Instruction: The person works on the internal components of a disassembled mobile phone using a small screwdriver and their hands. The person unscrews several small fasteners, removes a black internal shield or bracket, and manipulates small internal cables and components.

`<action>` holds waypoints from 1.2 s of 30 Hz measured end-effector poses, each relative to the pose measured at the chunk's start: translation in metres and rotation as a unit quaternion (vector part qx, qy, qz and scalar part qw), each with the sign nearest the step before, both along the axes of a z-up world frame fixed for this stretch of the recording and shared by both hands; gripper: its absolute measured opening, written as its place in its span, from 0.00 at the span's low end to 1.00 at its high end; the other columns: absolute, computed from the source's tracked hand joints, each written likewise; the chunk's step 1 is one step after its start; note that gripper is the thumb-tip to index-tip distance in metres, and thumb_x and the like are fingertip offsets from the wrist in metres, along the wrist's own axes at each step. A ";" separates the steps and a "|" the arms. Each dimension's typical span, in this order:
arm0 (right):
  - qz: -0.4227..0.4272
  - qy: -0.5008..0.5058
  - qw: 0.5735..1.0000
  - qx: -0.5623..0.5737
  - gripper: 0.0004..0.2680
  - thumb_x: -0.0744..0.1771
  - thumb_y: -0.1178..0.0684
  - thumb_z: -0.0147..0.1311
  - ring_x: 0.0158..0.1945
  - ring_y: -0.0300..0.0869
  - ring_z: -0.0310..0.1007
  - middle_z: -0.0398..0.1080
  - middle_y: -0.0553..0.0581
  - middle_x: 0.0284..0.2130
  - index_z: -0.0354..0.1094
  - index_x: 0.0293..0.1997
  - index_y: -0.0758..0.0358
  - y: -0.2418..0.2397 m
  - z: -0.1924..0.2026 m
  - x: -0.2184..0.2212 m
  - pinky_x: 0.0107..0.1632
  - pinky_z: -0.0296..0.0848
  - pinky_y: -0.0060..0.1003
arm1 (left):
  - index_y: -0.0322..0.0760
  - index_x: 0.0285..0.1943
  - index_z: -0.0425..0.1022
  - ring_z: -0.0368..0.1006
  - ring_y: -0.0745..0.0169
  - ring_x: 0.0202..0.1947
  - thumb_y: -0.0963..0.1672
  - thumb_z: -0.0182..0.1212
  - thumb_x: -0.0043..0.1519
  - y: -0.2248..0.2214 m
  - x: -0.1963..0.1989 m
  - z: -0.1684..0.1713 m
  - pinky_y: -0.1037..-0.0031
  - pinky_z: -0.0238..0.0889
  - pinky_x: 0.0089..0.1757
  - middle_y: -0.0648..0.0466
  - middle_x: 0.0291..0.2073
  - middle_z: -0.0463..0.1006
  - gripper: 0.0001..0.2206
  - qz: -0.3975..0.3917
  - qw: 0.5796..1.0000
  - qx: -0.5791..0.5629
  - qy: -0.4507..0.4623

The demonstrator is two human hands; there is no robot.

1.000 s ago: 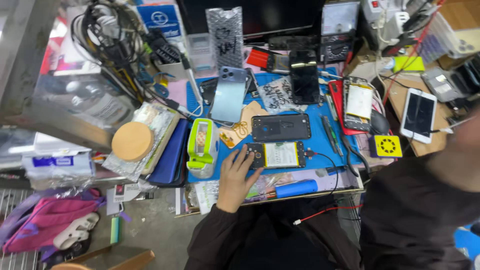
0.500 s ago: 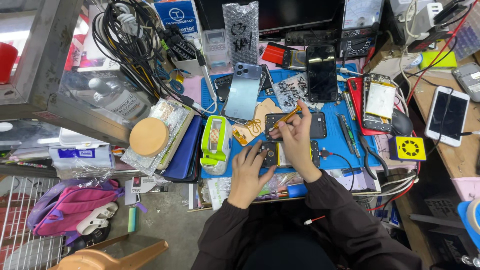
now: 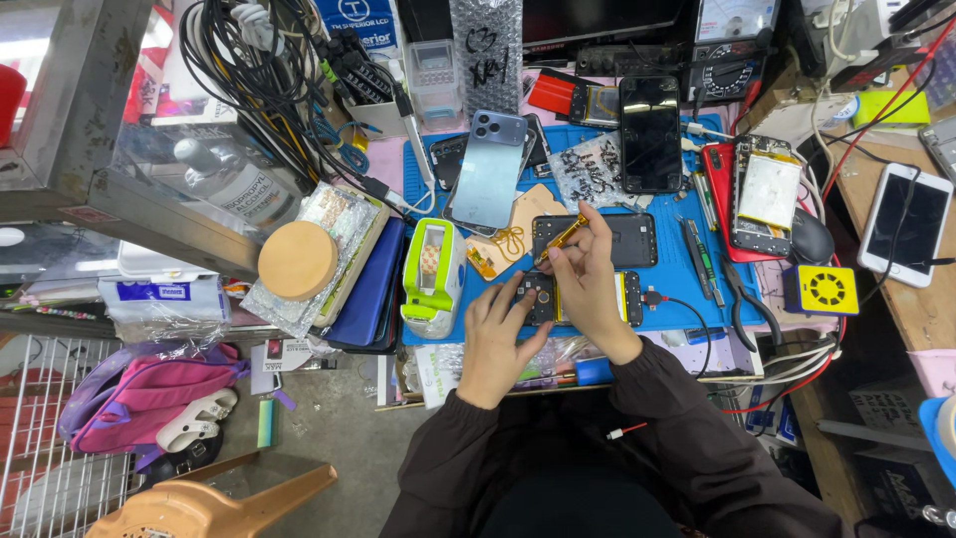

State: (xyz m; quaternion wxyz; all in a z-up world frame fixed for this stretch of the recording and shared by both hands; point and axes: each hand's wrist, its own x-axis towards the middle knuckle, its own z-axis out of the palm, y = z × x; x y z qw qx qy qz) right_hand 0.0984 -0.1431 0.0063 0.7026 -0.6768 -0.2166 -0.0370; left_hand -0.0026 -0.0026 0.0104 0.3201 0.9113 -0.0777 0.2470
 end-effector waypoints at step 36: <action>-0.044 -0.264 0.952 -0.146 0.14 0.69 0.61 0.55 0.48 0.56 0.77 0.73 0.62 0.46 0.67 0.62 0.64 0.009 0.059 -0.015 0.48 0.77 0.44 | 0.37 0.53 0.77 0.65 0.42 0.60 0.47 0.71 0.51 -0.004 0.002 -0.004 0.54 0.55 0.55 0.48 0.60 0.73 0.21 0.008 1.000 -0.001 0.006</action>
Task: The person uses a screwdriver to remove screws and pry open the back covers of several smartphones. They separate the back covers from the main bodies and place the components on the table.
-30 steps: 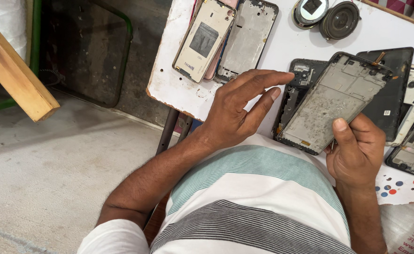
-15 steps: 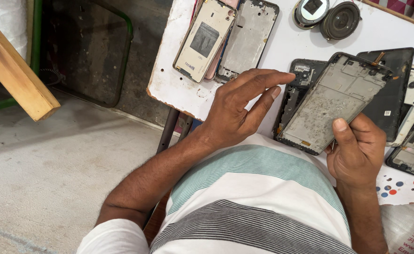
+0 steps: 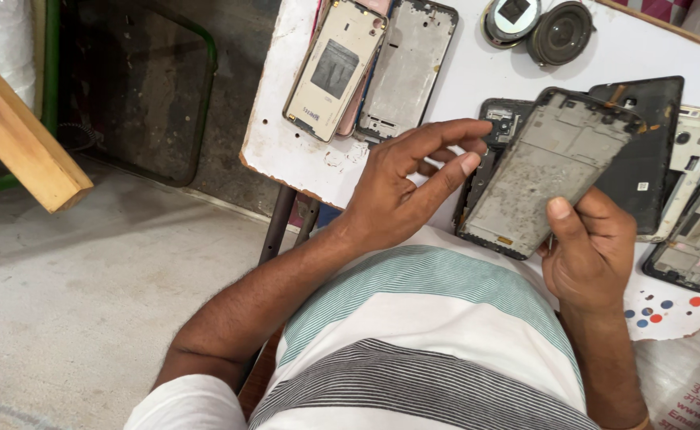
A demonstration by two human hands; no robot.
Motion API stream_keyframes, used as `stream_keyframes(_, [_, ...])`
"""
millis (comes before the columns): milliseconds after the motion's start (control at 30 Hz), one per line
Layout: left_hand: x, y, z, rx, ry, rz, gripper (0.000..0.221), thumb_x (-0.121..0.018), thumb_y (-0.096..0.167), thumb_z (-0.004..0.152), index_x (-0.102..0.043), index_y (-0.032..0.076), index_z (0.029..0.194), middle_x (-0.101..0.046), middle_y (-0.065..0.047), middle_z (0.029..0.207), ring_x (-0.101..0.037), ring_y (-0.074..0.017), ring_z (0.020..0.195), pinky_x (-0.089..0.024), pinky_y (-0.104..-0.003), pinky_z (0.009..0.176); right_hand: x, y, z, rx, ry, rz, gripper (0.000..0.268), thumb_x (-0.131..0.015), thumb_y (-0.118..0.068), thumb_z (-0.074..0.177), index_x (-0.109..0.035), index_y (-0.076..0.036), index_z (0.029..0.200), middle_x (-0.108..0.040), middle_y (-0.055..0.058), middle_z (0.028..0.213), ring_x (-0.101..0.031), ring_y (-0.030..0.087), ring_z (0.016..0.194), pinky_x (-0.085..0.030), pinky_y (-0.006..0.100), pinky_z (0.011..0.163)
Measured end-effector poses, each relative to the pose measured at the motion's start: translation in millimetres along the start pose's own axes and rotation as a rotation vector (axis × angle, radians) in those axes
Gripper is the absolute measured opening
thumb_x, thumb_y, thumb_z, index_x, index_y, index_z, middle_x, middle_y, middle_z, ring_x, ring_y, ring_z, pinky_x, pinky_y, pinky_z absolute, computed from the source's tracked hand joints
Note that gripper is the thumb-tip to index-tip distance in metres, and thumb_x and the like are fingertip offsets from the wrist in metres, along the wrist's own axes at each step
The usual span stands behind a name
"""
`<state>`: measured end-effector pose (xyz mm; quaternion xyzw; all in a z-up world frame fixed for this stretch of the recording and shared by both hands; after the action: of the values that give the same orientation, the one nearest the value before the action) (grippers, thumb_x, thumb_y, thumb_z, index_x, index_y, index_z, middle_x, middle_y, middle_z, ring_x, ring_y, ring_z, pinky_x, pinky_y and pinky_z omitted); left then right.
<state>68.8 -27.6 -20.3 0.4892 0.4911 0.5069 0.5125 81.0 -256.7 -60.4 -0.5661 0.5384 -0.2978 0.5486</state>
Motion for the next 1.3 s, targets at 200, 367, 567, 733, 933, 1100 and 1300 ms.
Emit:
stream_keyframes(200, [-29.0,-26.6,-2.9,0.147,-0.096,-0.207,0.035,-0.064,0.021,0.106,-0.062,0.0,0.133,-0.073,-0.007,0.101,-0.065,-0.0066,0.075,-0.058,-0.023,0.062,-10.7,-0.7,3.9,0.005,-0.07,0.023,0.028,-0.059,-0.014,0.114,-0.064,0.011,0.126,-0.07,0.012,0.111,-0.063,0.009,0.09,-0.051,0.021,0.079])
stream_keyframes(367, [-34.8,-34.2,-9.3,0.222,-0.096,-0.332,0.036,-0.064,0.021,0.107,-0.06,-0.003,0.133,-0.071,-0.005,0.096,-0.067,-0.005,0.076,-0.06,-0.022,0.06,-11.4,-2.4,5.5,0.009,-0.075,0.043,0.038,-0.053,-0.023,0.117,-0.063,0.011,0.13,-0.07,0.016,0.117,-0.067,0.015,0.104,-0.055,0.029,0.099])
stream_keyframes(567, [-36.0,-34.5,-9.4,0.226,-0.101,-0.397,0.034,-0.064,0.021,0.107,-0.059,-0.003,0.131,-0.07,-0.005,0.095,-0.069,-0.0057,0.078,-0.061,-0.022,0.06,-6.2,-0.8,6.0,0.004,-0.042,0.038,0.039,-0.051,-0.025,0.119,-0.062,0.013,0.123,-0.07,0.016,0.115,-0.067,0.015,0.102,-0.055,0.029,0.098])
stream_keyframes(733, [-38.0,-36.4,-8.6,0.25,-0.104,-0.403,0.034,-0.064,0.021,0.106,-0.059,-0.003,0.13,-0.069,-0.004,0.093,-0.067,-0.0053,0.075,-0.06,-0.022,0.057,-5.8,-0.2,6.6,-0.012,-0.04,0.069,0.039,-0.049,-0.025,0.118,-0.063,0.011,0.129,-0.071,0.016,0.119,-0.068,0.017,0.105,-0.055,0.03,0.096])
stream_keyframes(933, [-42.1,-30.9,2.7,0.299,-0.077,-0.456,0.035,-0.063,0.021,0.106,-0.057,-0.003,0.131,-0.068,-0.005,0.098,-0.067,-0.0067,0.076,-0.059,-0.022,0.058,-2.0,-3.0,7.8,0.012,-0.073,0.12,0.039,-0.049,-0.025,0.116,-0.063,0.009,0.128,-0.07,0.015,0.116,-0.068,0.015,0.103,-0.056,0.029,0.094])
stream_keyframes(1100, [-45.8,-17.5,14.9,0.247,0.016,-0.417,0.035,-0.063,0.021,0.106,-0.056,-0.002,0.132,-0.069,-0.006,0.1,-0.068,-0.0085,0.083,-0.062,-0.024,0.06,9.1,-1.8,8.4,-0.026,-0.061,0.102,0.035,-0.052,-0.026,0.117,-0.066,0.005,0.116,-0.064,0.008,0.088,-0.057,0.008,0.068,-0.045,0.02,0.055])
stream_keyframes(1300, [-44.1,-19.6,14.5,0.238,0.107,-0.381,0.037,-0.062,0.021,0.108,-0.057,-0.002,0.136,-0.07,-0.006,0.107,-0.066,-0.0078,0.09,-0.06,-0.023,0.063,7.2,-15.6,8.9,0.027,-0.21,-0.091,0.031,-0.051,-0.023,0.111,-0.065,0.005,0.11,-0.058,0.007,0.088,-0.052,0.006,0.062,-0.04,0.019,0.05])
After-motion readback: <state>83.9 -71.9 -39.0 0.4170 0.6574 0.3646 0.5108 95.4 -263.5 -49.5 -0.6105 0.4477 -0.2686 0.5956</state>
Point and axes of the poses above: each hand's wrist, its own z-axis towards the middle knuckle, its own x-axis out of the back of the hand, y = z × x, the point moved 10 cm from there along z, towards the middle knuckle
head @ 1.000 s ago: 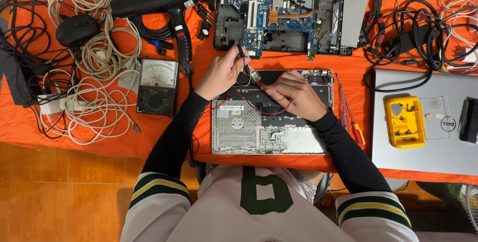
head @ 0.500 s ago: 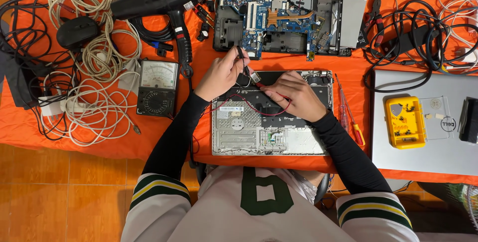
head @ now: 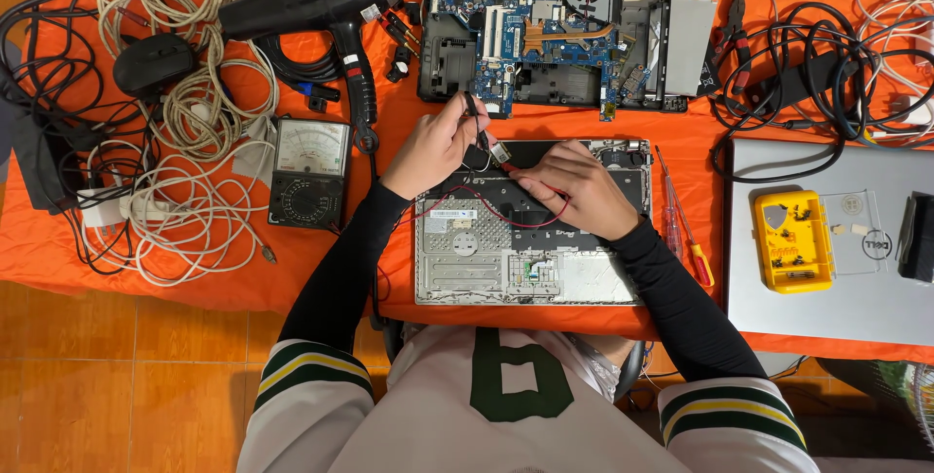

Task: Inspecting and repairing internal components of a laptop using tools.

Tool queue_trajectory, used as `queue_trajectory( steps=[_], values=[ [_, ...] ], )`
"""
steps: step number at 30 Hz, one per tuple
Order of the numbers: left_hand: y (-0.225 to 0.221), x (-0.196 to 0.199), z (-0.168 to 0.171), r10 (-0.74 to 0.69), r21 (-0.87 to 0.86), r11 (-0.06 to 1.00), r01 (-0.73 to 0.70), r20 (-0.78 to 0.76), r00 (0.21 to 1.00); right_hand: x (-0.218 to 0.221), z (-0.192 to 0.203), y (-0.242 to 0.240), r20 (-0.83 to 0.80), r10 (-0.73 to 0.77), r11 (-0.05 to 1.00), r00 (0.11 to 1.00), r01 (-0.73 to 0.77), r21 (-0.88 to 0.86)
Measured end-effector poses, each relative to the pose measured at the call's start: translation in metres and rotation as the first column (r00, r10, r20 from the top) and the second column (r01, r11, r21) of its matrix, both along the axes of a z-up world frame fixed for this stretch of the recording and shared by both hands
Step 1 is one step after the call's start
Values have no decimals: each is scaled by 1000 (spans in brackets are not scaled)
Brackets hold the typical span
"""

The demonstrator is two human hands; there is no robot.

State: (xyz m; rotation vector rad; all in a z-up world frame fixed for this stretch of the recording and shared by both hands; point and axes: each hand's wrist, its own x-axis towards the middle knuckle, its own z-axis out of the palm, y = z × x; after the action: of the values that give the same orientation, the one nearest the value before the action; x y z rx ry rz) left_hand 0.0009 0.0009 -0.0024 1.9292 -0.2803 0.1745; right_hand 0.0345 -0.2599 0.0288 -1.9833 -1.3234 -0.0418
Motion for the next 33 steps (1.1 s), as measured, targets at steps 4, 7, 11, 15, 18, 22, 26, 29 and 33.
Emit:
queue_trajectory(
  steps=[4, 7, 11, 15, 18, 22, 26, 29, 33],
  values=[
    [0, 0, -1, 20, 20, 1000, -20, 10, 1000, 0, 2, 1, 1, 6, 1000, 1000, -6, 9],
    [0, 0, -1, 19, 20, 1000, -19, 2, 1000, -1, 0, 1, -4, 1, 1000, 1000, -1, 5],
    [0, 0, -1, 20, 21, 1000, -20, 2, 1000, -1, 0, 0, 8, 1, 1000, 1000, -1, 6],
    [0, 0, -2, 14, 19, 1000, -14, 7, 1000, 0, 0, 0, 5, -1, 1000, 1000, 1, 3],
    [1, 0, -1, 14, 20, 1000, -14, 4, 1000, 0, -1, 0, 3, 2, 1000, 1000, -2, 0],
    [0, 0, 0, 16, 13, 1000, -16, 2, 1000, 0, 0, 0, 7, -3, 1000, 1000, 3, -3],
    [-1, 0, 1, 22, 17, 1000, -22, -6, 1000, 0, -2, 0, 9, -8, 1000, 1000, 8, 3],
    [0, -1, 4, 24, 34, 999, -24, 2, 1000, 0, 2, 1, 5, 4, 1000, 1000, -4, 16],
    [1, 2, 2, 10, 5, 1000, -10, -34, 999, 2, 1, 0, -10, 0, 1000, 1000, 0, -7]
  ],
)
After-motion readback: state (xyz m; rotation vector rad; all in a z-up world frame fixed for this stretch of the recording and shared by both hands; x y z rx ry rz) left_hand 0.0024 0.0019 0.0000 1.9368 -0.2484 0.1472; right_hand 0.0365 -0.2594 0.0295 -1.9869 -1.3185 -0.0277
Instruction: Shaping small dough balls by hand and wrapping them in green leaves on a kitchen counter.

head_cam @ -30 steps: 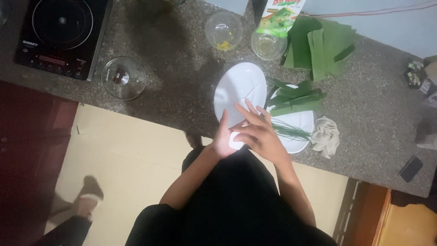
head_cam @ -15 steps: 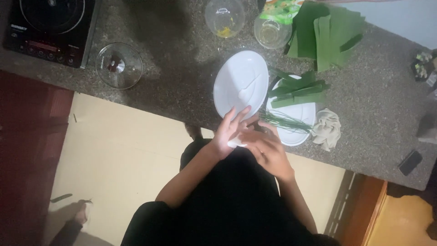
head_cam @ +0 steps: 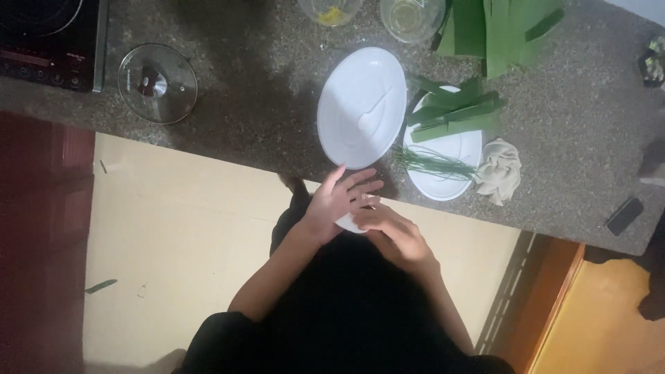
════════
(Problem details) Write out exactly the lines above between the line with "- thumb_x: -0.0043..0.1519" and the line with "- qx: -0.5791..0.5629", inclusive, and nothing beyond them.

(Answer for the task)
  - thumb_x: -0.0043..0.1519
  - y: -0.2248..0.2214 m
  - x: -0.1963..0.1989 m
  - z: -0.1684..0.1713 m
  - pinky_y: -0.1037..-0.0031
  - pinky_z: -0.0238..0.0889
  - pinky_x: 0.0089..0.1757
  - middle_y: -0.0648..0.0466
  - middle_x: 0.0291..0.2073
  - middle_z: -0.0463..0.1006
  - gripper: 0.0001..0.2206
  - qz: -0.3975..0.3917
  - qw: 0.5796..1.0000
  - qx: -0.5791..0.5629

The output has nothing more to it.